Saved entries
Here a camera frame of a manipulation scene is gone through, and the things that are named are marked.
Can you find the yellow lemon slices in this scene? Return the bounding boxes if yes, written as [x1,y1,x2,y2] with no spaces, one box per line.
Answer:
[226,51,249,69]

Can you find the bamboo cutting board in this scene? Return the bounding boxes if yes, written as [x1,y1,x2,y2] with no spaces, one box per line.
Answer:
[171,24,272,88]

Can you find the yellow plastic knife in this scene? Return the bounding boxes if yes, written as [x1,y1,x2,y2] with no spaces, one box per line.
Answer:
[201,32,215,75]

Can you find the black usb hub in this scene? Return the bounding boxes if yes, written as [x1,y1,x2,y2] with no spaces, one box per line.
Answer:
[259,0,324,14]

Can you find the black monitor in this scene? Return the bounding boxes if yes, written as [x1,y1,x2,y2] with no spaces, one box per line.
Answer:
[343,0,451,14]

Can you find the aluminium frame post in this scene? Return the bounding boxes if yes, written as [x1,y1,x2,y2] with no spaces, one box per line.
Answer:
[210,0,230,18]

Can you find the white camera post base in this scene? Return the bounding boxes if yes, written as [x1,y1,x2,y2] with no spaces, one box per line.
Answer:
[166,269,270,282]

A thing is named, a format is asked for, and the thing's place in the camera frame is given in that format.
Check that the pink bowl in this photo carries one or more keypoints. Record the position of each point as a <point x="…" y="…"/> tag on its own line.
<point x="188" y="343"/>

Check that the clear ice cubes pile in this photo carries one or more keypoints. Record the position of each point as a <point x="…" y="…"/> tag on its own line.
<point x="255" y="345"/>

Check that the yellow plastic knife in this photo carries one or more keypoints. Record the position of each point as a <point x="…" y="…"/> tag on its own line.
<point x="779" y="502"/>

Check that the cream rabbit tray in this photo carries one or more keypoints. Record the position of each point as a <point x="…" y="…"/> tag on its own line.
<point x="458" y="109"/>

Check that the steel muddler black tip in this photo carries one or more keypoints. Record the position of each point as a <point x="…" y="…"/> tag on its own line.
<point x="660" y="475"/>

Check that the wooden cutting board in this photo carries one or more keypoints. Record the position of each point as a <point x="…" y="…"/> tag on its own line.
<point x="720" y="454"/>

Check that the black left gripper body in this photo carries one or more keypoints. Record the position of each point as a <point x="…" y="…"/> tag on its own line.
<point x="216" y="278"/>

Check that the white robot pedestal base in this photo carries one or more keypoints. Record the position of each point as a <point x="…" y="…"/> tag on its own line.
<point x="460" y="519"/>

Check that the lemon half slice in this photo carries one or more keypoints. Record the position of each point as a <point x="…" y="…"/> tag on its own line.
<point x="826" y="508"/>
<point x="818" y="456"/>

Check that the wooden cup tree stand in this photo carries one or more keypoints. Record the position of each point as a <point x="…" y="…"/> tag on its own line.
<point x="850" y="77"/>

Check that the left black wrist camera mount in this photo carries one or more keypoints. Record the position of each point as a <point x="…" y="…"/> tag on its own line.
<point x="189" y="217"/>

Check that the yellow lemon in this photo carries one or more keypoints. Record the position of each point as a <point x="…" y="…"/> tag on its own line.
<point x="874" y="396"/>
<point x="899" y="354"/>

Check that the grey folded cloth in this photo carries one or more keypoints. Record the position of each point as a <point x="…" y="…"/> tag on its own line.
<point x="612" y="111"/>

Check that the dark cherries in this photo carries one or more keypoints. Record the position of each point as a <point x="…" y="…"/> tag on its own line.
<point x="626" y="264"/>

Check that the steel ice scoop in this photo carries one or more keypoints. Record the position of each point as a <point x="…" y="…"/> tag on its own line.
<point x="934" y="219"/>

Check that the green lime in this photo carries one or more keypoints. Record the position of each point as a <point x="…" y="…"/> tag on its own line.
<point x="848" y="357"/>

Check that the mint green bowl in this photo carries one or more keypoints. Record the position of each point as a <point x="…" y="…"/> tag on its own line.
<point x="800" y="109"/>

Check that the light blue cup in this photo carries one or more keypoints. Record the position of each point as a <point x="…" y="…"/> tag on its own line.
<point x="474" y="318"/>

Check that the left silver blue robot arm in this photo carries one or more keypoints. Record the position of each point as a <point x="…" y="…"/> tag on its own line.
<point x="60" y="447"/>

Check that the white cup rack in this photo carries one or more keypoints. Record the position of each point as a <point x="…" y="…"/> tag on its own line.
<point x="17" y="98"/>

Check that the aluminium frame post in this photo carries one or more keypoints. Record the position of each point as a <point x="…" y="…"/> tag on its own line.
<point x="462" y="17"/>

■ Assigned task ■
Every line in the records has to be written out again exactly.

■ Reply to the task ■
Here a camera frame of a manipulation scene is gone through, and the things that are named are marked.
Can you find the yellow lemon slices in this scene? Return the bounding boxes if yes, written as [x1,y1,x2,y2] with no spaces, one box per line.
Answer:
[226,51,249,69]

Can you find the bamboo cutting board in this scene? Return the bounding boxes if yes, written as [x1,y1,x2,y2] with no spaces, one box per line.
Answer:
[171,24,272,88]

Can you find the yellow plastic knife in this scene? Return the bounding boxes if yes, written as [x1,y1,x2,y2] with no spaces, one box per line.
Answer:
[201,32,215,75]

Can you find the black usb hub in this scene? Return the bounding boxes if yes, written as [x1,y1,x2,y2] with no spaces, one box per line.
Answer:
[259,0,324,14]

Can you find the black monitor in this scene? Return the bounding boxes if yes, written as [x1,y1,x2,y2] with no spaces, one box per line.
Answer:
[343,0,451,14]

Can you find the aluminium frame post in this scene? Return the bounding boxes if yes, written as [x1,y1,x2,y2] with no spaces, one box per line.
Answer:
[210,0,230,18]

Can you find the white camera post base in this scene? Return the bounding boxes if yes, written as [x1,y1,x2,y2] with no spaces, one box per line.
Answer:
[166,269,270,282]

A thing is named, a format is asked for, and the thing's place in the camera frame is given in that format.
Check that the pink bowl in this photo carries one or more keypoints. Record the position of each point as a <point x="…" y="…"/> tag on its own line.
<point x="188" y="343"/>

Check that the clear ice cubes pile in this photo carries one or more keypoints. Record the position of each point as a <point x="…" y="…"/> tag on its own line.
<point x="255" y="345"/>

Check that the yellow plastic knife in this photo carries one or more keypoints. Record the position of each point as a <point x="…" y="…"/> tag on its own line.
<point x="779" y="502"/>

Check that the cream rabbit tray in this photo carries one or more keypoints. Record the position of each point as a <point x="…" y="…"/> tag on its own line.
<point x="458" y="109"/>

Check that the steel muddler black tip in this photo carries one or more keypoints. Record the position of each point as a <point x="…" y="…"/> tag on its own line.
<point x="660" y="475"/>

Check that the wooden cutting board in this photo carries one or more keypoints. Record the position of each point as a <point x="…" y="…"/> tag on its own line.
<point x="720" y="454"/>

Check that the black left gripper body in this photo carries one or more keypoints. Record the position of each point as a <point x="…" y="…"/> tag on its own line.
<point x="216" y="278"/>

Check that the white robot pedestal base in this photo carries one or more keypoints. Record the position of each point as a <point x="…" y="…"/> tag on its own line.
<point x="460" y="519"/>

Check that the lemon half slice in this photo carries one or more keypoints. Record the position of each point as a <point x="…" y="…"/> tag on its own line.
<point x="826" y="508"/>
<point x="818" y="456"/>

Check that the wooden cup tree stand in this photo carries one or more keypoints. Record the position of each point as a <point x="…" y="…"/> tag on its own line.
<point x="850" y="77"/>

Check that the left black wrist camera mount in this photo carries one or more keypoints. Record the position of each point as a <point x="…" y="…"/> tag on its own line.
<point x="189" y="217"/>

Check that the yellow lemon in this photo carries one or more keypoints. Record the position of each point as a <point x="…" y="…"/> tag on its own line.
<point x="874" y="396"/>
<point x="899" y="354"/>

Check that the grey folded cloth in this photo carries one or more keypoints. Record the position of each point as a <point x="…" y="…"/> tag on its own line.
<point x="612" y="111"/>

Check that the dark cherries in this photo carries one or more keypoints. Record the position of each point as a <point x="…" y="…"/> tag on its own line.
<point x="626" y="264"/>

Check that the steel ice scoop in this photo carries one or more keypoints. Record the position of each point as a <point x="…" y="…"/> tag on its own line.
<point x="934" y="219"/>

Check that the green lime in this photo carries one or more keypoints. Record the position of each point as a <point x="…" y="…"/> tag on its own line.
<point x="848" y="357"/>

Check that the mint green bowl in this photo carries one or more keypoints. Record the position of each point as a <point x="…" y="…"/> tag on its own line.
<point x="800" y="109"/>

Check that the light blue cup in this photo carries one or more keypoints. Record the position of each point as a <point x="…" y="…"/> tag on its own line.
<point x="474" y="318"/>

Check that the left silver blue robot arm in this photo carries one or more keypoints. Record the position of each point as a <point x="…" y="…"/> tag on its own line.
<point x="60" y="447"/>

Check that the white cup rack in this photo carries one or more keypoints. Record the position of each point as a <point x="…" y="…"/> tag on its own line.
<point x="17" y="98"/>

Check that the aluminium frame post in this photo carries one or more keypoints. Record the position of each point as a <point x="…" y="…"/> tag on its own line.
<point x="462" y="17"/>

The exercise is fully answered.